◆ Prompt
Starting at the line that contains "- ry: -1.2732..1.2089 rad", output each line through the end of the data exactly, and nothing more.

*** Block opens ***

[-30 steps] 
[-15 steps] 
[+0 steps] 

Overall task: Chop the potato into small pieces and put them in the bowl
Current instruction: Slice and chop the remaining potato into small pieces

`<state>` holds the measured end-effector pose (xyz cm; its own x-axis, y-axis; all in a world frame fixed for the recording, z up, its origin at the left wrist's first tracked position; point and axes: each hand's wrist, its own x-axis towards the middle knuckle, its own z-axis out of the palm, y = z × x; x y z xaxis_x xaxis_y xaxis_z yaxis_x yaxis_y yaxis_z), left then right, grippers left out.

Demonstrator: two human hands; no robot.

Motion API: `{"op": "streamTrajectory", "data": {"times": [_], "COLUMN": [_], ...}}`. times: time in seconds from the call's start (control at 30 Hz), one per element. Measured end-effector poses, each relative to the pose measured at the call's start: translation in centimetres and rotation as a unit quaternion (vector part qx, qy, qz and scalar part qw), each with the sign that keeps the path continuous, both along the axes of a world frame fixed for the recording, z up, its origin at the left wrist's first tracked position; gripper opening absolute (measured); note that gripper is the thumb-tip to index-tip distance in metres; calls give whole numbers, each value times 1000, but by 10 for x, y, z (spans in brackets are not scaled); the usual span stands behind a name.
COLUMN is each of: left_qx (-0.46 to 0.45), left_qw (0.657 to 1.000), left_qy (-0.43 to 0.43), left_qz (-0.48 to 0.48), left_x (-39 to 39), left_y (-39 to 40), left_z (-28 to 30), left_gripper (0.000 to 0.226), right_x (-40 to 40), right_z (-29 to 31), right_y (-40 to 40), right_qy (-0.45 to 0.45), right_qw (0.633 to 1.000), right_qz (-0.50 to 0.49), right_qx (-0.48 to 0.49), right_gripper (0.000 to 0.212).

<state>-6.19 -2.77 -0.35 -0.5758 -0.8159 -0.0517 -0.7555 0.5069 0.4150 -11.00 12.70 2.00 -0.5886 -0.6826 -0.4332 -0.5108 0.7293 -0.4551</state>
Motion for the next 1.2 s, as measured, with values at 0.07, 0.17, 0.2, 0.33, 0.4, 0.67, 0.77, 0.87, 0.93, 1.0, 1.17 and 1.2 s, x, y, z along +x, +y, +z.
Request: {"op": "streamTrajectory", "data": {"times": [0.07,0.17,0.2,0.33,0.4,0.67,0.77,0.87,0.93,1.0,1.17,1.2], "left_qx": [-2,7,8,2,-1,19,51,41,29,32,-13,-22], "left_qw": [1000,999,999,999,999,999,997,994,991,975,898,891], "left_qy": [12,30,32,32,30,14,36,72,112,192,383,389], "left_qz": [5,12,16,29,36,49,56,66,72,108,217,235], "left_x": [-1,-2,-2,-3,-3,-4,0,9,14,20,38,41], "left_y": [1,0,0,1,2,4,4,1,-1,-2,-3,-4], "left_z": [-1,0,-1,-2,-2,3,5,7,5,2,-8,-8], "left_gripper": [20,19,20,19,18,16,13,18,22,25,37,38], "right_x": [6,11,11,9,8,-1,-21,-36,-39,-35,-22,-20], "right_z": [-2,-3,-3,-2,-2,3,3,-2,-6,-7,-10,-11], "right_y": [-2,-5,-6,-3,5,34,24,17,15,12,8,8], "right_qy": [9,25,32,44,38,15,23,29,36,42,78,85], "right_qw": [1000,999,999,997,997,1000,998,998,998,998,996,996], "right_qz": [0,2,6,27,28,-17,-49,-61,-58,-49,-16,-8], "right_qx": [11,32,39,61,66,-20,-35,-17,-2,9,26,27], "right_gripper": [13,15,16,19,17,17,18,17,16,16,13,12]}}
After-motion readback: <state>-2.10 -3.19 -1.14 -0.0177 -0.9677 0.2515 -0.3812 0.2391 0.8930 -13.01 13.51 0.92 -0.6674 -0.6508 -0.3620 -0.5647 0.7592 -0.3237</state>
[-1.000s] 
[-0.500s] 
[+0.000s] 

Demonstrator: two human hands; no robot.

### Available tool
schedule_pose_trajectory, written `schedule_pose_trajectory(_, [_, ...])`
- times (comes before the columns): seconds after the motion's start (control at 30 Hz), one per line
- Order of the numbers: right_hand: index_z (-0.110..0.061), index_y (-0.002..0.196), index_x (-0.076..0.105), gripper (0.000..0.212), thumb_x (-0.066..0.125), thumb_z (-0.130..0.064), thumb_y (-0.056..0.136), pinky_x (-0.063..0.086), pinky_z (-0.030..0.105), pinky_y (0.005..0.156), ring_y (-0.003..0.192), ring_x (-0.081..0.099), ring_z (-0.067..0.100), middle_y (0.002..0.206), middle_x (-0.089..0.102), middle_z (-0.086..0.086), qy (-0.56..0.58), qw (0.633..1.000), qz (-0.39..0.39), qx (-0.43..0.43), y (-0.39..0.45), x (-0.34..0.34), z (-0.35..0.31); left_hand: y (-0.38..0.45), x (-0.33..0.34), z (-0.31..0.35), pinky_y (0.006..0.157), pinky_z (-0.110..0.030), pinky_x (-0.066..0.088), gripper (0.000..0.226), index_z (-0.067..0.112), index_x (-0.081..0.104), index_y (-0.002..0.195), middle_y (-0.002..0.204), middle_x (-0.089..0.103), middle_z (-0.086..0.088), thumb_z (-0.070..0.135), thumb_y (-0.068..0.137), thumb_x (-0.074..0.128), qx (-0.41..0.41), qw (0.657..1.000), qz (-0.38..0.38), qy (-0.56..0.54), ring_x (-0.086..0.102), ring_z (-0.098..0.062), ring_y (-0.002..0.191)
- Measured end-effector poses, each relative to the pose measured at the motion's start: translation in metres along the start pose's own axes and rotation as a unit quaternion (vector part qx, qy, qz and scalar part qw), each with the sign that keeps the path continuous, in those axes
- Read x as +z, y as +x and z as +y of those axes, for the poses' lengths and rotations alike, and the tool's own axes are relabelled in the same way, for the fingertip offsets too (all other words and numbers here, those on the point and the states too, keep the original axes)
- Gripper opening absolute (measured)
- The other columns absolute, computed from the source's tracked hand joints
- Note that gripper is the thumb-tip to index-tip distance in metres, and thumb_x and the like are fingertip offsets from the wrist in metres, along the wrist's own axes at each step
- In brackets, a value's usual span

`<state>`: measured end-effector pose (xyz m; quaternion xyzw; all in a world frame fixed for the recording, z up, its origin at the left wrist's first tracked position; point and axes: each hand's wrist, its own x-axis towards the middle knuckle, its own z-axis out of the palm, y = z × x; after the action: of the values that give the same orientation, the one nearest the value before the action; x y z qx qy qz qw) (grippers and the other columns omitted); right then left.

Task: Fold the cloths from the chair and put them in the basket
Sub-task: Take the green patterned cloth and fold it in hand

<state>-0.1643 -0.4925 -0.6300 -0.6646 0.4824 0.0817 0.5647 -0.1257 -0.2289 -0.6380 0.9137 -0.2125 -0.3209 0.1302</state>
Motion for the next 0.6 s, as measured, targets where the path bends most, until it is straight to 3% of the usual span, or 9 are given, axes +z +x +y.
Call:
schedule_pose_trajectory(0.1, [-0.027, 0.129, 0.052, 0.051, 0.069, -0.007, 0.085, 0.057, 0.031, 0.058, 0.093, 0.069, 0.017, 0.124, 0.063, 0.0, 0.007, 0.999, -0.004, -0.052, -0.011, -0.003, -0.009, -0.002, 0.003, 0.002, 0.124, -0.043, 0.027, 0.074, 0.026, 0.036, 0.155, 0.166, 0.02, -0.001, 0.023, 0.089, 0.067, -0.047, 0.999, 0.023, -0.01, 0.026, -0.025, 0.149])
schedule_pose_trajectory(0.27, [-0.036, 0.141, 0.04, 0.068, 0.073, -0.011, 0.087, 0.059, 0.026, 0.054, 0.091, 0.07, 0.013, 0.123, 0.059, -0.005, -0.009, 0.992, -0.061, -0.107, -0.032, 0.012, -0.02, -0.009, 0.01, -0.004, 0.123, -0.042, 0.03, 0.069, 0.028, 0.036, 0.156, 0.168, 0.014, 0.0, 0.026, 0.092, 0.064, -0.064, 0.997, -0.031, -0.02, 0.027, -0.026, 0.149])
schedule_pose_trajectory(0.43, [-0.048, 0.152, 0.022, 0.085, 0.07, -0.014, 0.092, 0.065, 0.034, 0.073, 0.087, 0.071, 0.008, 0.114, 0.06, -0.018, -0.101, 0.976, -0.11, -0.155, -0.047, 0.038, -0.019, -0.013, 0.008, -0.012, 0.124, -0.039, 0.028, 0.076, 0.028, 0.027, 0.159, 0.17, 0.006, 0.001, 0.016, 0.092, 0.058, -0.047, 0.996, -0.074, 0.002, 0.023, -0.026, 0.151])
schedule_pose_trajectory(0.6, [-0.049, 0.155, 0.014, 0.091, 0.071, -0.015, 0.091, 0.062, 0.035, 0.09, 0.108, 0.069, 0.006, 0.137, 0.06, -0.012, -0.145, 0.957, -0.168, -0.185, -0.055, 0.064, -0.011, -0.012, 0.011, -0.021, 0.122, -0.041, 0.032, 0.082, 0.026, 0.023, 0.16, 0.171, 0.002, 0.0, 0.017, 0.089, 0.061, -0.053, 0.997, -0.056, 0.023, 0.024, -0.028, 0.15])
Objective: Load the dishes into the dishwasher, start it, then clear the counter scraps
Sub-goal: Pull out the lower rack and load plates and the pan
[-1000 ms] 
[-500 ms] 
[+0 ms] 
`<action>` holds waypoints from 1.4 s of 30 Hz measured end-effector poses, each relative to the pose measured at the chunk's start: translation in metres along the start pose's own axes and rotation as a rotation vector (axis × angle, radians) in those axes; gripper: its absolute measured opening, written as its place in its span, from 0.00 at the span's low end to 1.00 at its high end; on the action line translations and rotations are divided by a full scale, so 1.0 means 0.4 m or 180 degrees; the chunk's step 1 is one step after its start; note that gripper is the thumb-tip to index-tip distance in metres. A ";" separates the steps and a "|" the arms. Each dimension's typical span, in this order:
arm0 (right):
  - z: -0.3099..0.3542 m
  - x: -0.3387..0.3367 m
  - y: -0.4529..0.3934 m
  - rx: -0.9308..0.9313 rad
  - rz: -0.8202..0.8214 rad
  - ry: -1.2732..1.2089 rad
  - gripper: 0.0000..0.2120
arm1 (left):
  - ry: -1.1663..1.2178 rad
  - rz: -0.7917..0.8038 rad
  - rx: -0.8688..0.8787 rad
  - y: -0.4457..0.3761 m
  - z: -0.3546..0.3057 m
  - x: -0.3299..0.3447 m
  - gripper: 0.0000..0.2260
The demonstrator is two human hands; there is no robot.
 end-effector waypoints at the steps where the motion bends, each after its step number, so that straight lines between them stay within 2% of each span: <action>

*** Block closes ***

◆ Answer to this task
  - ry: -1.2732..1.2089 rad
  - gripper: 0.0000..0.2120
arm1 (left):
  - ry: -1.1663..1.2178 rad
  - rz: -0.7917..0.8038 rad
  - rx: -0.8688..0.8787 rad
  - y: -0.4457..0.3761 m
  - z: -0.3546..0.3057 m
  - x: -0.3299..0.3447 m
  - gripper: 0.0000..0.2260
The demonstrator is two human hands; there is no robot.
 end-effector waypoints at the steps where the motion bends, each after its step number, so that straight lines between them stay within 2% of each span: <action>

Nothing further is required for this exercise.